Here, we import the necessary libraries for data manipulation, analysis, and visualization. We also import specific functions for model evaluation.

In [None]:
df = pd.read_csv(r"Advertising.csv")
df.head()

## Exploratory Data Analysis

In this section, we load the dataset and perform an initial analysis to understand its structure, size, and statistical properties.

In [None]:
print("Shape of Dataset:")
df.shape

In [None]:
print("Info of Dataset: ")

df.info()

In [None]:
print("Stastical analys of numerical columns: \n")
df.describe()

In [None]:
print("Duplicated rows: ")
df.duplicated().sum()

In [None]:
print("Null values across each columns\n")
df.isnull().sum()

## Data Cleaning and Preprocessing

The dataset contains an 'Unnamed: 0' column which is a row index and not useful for our analysis. We will drop this column to prepare the data for modeling.

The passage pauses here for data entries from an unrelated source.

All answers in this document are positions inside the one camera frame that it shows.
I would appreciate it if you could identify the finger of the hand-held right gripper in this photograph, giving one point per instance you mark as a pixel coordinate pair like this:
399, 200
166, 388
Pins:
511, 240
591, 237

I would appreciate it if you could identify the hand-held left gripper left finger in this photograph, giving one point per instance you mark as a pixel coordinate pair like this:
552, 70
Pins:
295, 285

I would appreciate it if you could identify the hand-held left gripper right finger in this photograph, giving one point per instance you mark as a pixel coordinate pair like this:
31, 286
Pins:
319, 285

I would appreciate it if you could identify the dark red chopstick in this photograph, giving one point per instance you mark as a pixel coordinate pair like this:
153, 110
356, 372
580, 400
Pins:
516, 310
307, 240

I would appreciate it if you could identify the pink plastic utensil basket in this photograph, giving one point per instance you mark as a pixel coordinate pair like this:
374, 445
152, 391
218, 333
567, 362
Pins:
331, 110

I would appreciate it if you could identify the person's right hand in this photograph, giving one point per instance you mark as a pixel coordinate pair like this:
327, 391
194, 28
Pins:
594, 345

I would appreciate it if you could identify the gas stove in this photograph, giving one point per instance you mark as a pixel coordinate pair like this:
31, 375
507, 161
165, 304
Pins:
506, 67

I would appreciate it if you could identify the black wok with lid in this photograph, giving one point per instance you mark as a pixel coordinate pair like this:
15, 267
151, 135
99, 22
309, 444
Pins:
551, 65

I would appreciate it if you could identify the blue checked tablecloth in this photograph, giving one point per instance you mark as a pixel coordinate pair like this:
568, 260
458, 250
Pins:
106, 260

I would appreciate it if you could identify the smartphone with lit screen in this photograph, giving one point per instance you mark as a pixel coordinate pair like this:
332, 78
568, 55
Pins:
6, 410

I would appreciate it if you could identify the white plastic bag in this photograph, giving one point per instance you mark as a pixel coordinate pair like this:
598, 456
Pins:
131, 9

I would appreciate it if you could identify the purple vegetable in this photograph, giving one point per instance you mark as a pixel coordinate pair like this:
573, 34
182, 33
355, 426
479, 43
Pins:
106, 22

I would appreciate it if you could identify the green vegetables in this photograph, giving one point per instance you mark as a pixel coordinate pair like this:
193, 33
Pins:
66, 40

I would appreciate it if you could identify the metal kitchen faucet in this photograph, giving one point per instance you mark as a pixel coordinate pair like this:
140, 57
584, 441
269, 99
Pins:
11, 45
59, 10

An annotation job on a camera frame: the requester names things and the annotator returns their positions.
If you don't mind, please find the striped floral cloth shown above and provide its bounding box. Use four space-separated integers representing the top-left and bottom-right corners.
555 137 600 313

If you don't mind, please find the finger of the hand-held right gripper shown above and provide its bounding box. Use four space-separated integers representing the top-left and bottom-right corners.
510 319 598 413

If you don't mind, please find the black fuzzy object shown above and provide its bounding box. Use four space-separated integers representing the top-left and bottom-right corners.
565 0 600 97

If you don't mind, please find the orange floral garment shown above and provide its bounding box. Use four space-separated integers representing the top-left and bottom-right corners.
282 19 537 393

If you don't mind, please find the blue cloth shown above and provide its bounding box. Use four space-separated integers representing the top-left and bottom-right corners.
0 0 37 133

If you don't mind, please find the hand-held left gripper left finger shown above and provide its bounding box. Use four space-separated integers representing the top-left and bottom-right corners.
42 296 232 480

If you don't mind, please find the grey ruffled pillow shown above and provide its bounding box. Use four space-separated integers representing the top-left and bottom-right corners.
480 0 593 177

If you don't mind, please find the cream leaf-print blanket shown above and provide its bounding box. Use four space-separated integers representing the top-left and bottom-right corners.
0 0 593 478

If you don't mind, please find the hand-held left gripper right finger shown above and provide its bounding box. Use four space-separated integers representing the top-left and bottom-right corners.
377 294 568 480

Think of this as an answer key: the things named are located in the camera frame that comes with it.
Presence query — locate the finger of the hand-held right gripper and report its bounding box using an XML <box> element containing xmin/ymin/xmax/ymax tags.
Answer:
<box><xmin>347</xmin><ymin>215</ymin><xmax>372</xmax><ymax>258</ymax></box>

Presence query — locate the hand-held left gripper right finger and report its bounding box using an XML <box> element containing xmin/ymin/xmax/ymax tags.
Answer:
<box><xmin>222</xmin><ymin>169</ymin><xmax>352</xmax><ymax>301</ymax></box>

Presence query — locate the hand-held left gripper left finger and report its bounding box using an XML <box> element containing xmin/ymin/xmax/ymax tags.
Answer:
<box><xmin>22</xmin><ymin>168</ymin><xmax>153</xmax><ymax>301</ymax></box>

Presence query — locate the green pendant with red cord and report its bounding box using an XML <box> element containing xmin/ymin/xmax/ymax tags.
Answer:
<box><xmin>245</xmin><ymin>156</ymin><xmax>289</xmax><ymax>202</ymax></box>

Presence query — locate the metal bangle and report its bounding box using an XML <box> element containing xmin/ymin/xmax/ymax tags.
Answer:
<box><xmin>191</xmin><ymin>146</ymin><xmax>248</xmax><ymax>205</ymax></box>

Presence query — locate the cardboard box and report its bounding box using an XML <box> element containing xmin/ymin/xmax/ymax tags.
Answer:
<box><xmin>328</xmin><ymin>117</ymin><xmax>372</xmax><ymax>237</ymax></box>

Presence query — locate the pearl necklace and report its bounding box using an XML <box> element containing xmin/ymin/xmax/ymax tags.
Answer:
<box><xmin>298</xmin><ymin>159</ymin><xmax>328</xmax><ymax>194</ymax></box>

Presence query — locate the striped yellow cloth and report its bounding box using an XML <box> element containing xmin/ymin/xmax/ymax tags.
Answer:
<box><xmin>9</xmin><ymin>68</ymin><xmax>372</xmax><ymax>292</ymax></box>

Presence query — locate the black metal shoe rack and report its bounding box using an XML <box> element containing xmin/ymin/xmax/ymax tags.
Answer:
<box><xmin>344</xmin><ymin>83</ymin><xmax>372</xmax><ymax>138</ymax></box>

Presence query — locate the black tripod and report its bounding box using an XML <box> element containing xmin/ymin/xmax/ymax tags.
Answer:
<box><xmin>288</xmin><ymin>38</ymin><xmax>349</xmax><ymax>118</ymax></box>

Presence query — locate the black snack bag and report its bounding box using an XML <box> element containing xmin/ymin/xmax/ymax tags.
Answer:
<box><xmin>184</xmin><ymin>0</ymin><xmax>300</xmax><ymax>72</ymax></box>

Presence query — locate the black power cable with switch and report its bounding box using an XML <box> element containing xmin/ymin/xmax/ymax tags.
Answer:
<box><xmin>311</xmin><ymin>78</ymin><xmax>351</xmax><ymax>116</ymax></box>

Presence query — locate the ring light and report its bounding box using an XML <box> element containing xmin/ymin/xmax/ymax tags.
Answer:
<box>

We also check for duplicate values to ensure data integrity.

In [None]:
df = df.drop(columns = ["Unnamed: 0"],axis = 1) #un-necessary column

In [None]:
df.head()

In [None]:
num_df = df.select_dtypes(include = ["float64"])  #producing a dataframe having float values
corr_matrix = num_df.corr()
sns.heatmap(corr_matrix, annot = True)
plt.title("Linear Relationship with Sales",color="purple",fontsize=15)
plt.show()

In [None]:
num_cols = num_df.columns
num_cols

for col in num_cols:
    plt.subplot(1,2,1)
    sns.histplot(df[col],bins=5,kde=True)
    plt.title("Distribution Plot",color="purple",fontsize = 12)

    plt.subplot(1,2,2)
    sns.boxplot(df[col])
    plt.title("Outliers Visualization",color="purple",fontsize=12)

    plt.tight_layout()
    plt.show()

In [None]:
sns.pairplot(num_df) 
plt.show()

In [None]:
df = df.drop(["Newspaper"], axis =1) #it has no significant effect on sale 

In [None]:
df["tv_radio_interaction"] = df["TV"]*df["Radio"] #creating a new features, both has too good effect on sales

In [None]:
x = df.drop(["Sales"],axis = 1)
y = df["Sales"]

## Model Training and Evaluation

We will now train a linear regression model on the preprocessed data and evaluate its performance using key metrics such as Mean Squared Error (MSE), Mean Absolute Error (MAE), and R-squared.

In [None]:
x_train, x_test, y_train, y_test = train_test_split(x,y,test_size = 0.2, random_state = 42)

In [None]:
x_train.shape, x_test.shape, y_train.shape, y_test.shape

In [None]:
lr = LinearRegression()
lr.fit(x_train, y_train)

In [None]:
y_pred = lr.predict(x_test)

In [None]:
lr.score(x_test, y_test)*100

In [None]:
mse = mean_squared_error(y_test, y_pred)
rmse = np.sqrt(mse)
mae = mean_absolute_error(y_test, y_pred)
r2 = r2_score(y_test, y_pred)*100

In [None]:
print("Mse: ",mse)
print("Mae: ",mae)
print("R2_Score: ",r2)

In [None]:
print("Coefficients: ",lr.coef_)
print("Intercept: ",lr.intercept_)

In [None]:
# --- Plot 1: TV Advertising vs Sales ---
plt.figure(figsize=(10, 6))
plt.subplot(1,2,1)# Is plot ka size
sns.regplot(x='TV', y='Sales', data=df,
            scatter_kws={'alpha':0.6, 'color':'#2ecc71'}, # Greenish color
            line_kws={'color':'#27ae60', 'linestyle':'-', 'linewidth':2})
plt.title('TV Advertising Budget vs. Sales')
plt.xlabel('TV Advertising Budget ($)')
plt.ylabel('Sales ($)')
plt.grid(True, linestyle='--', alpha=0.7)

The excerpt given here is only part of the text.